Today is a good day

As the title of my post states, today is a good day!  I’ve been busy from 5am until right now – 8:30pm, and staying busy is good for keeping me sober.  I woke up at 5, did my “30 day ab challenge” (day 19!), showered, had breakfast with my boys, and then worked all day.  Picked up my son, dropped him off at my mom’s and then DH and I went to the gym and worked with our trainer, who kicked our asses all over the place!  But it is a good kind of pain – after all, who really needs to lift their arms over their heads, anyways?  As far as training goes, tomorrow I will run 5k before work. Wednesday is bike day (my favorite) and Thursday is my first open water swim.  YUCK!  I’m terrified of creatures lurking in the water, and seaweed wrapping around my ankles freaks me out big time.  But I can’t very well be a triathlete if I’m petrified of open water swimming.

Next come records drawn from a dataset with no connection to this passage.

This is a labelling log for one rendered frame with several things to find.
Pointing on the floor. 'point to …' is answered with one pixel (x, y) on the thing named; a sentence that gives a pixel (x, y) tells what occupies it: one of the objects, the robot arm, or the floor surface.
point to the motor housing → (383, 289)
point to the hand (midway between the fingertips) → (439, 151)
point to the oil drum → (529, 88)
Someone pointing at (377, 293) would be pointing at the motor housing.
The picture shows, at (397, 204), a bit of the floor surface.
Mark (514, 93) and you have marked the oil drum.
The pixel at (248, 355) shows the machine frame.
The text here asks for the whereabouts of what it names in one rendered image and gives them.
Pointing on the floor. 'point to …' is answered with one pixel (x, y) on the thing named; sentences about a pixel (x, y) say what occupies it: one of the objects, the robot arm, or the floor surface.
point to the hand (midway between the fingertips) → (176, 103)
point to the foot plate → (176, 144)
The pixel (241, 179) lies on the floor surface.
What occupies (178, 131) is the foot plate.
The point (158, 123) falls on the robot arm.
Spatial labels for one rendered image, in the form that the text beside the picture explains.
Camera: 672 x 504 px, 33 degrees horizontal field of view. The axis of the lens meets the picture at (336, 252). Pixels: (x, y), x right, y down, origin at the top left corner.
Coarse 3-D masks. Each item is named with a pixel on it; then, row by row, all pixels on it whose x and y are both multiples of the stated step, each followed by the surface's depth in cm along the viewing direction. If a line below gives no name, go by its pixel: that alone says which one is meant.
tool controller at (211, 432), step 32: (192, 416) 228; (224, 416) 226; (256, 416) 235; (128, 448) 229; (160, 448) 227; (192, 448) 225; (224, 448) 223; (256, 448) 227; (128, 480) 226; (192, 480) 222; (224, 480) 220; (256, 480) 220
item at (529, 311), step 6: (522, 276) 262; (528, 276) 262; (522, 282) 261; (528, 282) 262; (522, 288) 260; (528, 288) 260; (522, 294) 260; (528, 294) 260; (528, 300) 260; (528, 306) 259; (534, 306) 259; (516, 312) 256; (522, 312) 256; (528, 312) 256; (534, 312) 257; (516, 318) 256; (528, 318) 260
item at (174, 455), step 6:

On the sobriety front, today I feel great.  I don’t really struggle too terribly much during the work week when I’m busy unless friends drop by and want to drink.  It’s the weekends that kill me.  I used to drink every single day to the point of being seriously shit faced as I put my son to bed.  Since training for my triathlon and century ride, I’ve significantly limited my alcohol intake on a daily basis, but seemed to make up for it on the weekends.  37 year old moms should NOT be binge drinkers.  My 4 year old son shouldn’t fill out a Mother’s Day card at preschool (entitled “20 things about my mom”) and answer the question “What’s my mom’s favorite drink” with “wine.”  He shouldn’t grow up in a house where drinking is normal and expected.  He shouldn’t be subjected to mom and her friends getting completely drunk and ridiculous where they are flashing each other, grabbing asses, smoking cigarettes, sobbing and crying, and then puking.  Seriously, don’t I owe it to my child, my family, myself, to be a better version of the current me?? 

But because I no longer drink every night, all of my friends and family say that I don’t really have a problem. 

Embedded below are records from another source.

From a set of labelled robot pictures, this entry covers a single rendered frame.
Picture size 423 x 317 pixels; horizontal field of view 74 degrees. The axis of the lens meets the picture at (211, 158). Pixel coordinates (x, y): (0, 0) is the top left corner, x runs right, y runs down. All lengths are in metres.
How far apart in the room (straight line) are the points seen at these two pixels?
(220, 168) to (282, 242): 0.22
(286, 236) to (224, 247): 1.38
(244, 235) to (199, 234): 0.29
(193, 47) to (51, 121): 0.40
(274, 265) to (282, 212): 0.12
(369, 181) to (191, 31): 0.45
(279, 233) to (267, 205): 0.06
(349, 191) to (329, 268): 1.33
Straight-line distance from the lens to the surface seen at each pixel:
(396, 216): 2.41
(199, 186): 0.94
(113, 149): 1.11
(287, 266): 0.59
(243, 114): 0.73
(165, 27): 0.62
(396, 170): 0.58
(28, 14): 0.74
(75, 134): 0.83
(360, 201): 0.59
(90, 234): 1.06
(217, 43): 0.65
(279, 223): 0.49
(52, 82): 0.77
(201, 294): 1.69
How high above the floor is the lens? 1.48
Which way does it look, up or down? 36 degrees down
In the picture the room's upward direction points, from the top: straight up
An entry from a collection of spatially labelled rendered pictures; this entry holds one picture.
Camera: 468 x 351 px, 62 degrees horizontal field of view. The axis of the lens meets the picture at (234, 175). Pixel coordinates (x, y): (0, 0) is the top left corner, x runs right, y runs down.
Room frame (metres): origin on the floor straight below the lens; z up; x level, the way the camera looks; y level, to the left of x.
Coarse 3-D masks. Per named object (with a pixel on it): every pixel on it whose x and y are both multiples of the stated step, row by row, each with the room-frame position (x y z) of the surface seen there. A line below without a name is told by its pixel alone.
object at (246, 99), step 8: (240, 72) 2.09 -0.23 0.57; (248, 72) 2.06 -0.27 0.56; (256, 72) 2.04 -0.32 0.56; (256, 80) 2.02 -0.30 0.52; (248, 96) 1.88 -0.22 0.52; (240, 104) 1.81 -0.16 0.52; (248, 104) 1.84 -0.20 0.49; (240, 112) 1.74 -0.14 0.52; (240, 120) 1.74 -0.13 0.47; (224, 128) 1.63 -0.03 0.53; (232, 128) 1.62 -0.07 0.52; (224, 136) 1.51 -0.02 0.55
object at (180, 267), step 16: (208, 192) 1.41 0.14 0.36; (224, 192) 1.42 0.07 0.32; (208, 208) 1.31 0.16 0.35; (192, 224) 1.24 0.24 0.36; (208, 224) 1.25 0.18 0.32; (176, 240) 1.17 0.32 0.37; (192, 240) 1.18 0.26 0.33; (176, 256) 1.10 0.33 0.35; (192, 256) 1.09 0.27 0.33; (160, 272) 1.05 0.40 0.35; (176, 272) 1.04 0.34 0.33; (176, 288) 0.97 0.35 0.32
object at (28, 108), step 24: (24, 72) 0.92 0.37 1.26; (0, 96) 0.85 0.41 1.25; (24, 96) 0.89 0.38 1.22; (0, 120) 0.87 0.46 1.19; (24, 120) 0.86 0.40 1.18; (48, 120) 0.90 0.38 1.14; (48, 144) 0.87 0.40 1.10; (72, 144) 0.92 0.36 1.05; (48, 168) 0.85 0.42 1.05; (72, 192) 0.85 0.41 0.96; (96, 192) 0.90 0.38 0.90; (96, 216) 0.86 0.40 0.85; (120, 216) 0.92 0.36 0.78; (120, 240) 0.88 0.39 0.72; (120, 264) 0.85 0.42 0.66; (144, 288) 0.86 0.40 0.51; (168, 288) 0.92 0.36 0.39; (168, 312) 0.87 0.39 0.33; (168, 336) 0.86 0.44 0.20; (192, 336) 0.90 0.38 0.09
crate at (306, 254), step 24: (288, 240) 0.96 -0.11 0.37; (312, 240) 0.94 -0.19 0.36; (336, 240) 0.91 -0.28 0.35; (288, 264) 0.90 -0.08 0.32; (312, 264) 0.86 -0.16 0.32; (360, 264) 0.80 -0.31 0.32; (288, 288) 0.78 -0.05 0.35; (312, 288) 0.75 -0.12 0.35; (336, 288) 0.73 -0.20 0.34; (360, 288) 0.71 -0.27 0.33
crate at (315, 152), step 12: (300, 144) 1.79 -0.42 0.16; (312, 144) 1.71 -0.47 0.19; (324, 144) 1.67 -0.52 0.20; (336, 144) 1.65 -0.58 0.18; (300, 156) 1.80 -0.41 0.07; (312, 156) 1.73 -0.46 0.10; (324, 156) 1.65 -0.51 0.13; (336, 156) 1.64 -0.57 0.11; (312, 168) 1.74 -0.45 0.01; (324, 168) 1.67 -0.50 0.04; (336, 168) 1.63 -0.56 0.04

Here’s why I have a problem.  Here are the things I’ve done while drunk:

Cheated on my husband, driven drunk (even when my son was with me), threw a dirty diaper at my husband and told him that I hate my life (I don’t even remember this one!), have showed my boobs to entirely too many people in too many bars, drunk texted co-workers, yelled at my son for being a kid,  got a little too friendly with a girl that I just met at my best friend’s holiday party (and made an ass out of myself), jumped into a pool wearing only my underwear in front of my subordinates, etc etc….I could go on and on about how horrible I am when drunk. 

I need to keep reminding myself of these horrendous things when the urge to drink strikes me.  Because, yes, I can just have a drink or two and walk away from it for a day or so.  But more often than not, one or two isn’t enough, and three or four sound better, and then I turn into the fucking devil.